Copy the data. Keep every character as given.

Extracted data entries
· · · ·
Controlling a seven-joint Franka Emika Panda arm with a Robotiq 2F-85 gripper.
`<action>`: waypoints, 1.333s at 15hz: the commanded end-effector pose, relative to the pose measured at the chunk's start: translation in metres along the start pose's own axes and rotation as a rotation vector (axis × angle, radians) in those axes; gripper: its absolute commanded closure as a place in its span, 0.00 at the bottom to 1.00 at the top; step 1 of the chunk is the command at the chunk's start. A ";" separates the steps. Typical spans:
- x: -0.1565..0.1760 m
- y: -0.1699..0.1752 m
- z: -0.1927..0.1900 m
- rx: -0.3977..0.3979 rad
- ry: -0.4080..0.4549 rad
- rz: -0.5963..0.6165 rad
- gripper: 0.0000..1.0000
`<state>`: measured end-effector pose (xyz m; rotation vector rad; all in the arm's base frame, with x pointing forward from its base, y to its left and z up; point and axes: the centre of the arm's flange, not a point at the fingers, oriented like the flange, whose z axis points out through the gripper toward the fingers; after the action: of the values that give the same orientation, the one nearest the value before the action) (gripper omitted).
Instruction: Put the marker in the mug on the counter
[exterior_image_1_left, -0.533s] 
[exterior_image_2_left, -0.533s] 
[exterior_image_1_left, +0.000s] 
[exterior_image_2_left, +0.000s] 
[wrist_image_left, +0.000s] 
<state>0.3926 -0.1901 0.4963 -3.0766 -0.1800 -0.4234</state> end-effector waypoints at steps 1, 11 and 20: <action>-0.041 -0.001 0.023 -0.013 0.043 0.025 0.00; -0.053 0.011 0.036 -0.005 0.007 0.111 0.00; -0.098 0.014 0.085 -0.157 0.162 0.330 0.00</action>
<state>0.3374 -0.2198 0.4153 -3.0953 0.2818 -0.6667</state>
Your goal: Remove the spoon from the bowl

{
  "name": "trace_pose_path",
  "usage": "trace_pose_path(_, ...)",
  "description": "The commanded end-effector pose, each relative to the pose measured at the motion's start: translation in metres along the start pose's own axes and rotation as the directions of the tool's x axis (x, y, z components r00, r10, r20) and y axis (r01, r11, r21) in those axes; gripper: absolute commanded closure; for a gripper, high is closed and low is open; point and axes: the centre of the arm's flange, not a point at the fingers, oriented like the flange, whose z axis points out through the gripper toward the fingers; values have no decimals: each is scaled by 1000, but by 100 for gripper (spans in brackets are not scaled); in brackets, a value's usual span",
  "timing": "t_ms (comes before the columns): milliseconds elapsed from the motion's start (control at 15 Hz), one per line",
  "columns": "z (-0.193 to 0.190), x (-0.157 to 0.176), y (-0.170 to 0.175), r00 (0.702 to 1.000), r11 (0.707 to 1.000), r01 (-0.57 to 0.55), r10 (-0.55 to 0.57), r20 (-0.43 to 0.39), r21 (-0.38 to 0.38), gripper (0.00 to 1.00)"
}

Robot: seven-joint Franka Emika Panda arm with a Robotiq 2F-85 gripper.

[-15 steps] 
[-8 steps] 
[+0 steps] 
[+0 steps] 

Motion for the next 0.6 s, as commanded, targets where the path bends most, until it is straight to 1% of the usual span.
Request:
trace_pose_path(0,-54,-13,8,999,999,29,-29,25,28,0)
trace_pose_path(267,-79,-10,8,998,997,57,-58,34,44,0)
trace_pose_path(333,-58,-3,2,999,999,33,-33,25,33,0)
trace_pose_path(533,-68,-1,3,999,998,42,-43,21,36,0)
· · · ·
## Response area
Controlling a seven-joint Franka Emika Panda arm with a Robotiq 2F-85 gripper.
`<action>`: waypoints, 1.333s at 15hz: the commanded end-effector pose, relative to the pose measured at the chunk's start: translation in metres along the start pose's own axes and rotation as a rotation vector (axis × angle, radians) in those axes; gripper: its absolute commanded closure as a place in its span, 0.00 at the bottom to 1.00 at the top; step 1 of the chunk is the command at the chunk's start. A ";" separates the steps. Typical spans:
- x: -0.1565..0.1760 m
- y: -0.1699..0.1752 m
- z: -0.1927..0.1900 m
- rx: -0.3977..0.3979 rad
- ry: -0.4080..0.4549 rad
- rz: -0.5963..0.6165 rad
- gripper: 0.0000..1.0000
`<state>`: measured end-effector pose (xyz m; rotation vector rad; all in the arm's base frame, with x pointing forward from its base, y to its left and z up; point and axes: the centre of the arm's flange, not a point at the fingers, oriented like the flange, whose z axis points out through the gripper toward the fingers; after the action: of the values that give the same orientation, the one nearest the value before the action) (gripper omitted).
Instruction: Put the marker in the mug on the counter
[exterior_image_1_left, -0.533s] 
[exterior_image_2_left, -0.533s] 
[exterior_image_1_left, +0.000s] 
[exterior_image_2_left, +0.000s] 
[wrist_image_left, +0.000s] 
<state>0.3926 -0.1901 0.4963 -3.0766 -0.1800 -0.4234</state> end-effector waypoints at steps 1, 11 and 20: <action>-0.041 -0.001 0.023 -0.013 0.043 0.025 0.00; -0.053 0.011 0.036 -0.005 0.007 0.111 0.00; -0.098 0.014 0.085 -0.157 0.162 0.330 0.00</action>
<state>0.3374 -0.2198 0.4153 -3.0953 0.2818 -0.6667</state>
Your goal: Remove the spoon from the bowl

{
  "name": "trace_pose_path",
  "usage": "trace_pose_path(_, ...)",
  "description": "The commanded end-effector pose, each relative to the pose measured at the motion's start: translation in metres along the start pose's own axes and rotation as the directions of the tool's x axis (x, y, z components r00, r10, r20) and y axis (r01, r11, r21) in those axes; gripper: absolute commanded closure; for a gripper, high is closed and low is open; point and axes: the centre of the arm's flange, not a point at the fingers, oriented like the flange, whose z axis points out through the gripper toward the fingers; values have no decimals: each is scaled by 1000, but by 100 for gripper (spans in brackets are not scaled); in brackets, a value's usual span",
  "timing": "t_ms (comes before the columns): milliseconds elapsed from the motion's start (control at 15 Hz), one per line",
  "columns": "z (-0.193 to 0.190), x (-0.157 to 0.176), y (-0.170 to 0.175), r00 (0.702 to 1.000), r11 (0.707 to 1.000), r01 (-0.57 to 0.55), r10 (-0.55 to 0.57), r20 (-0.43 to 0.39), r21 (-0.38 to 0.38), gripper (0.00 to 1.00)"
}

Robot: seven-joint Franka Emika Panda arm with a Robotiq 2F-85 gripper.

[-15 steps] 
[-8 steps] 
[+0 steps] 
[+0 steps] 

Motion for the next 0.6 s, as commanded, targets where the path bends most, until it is straight to 1% of the usual span.
Request:
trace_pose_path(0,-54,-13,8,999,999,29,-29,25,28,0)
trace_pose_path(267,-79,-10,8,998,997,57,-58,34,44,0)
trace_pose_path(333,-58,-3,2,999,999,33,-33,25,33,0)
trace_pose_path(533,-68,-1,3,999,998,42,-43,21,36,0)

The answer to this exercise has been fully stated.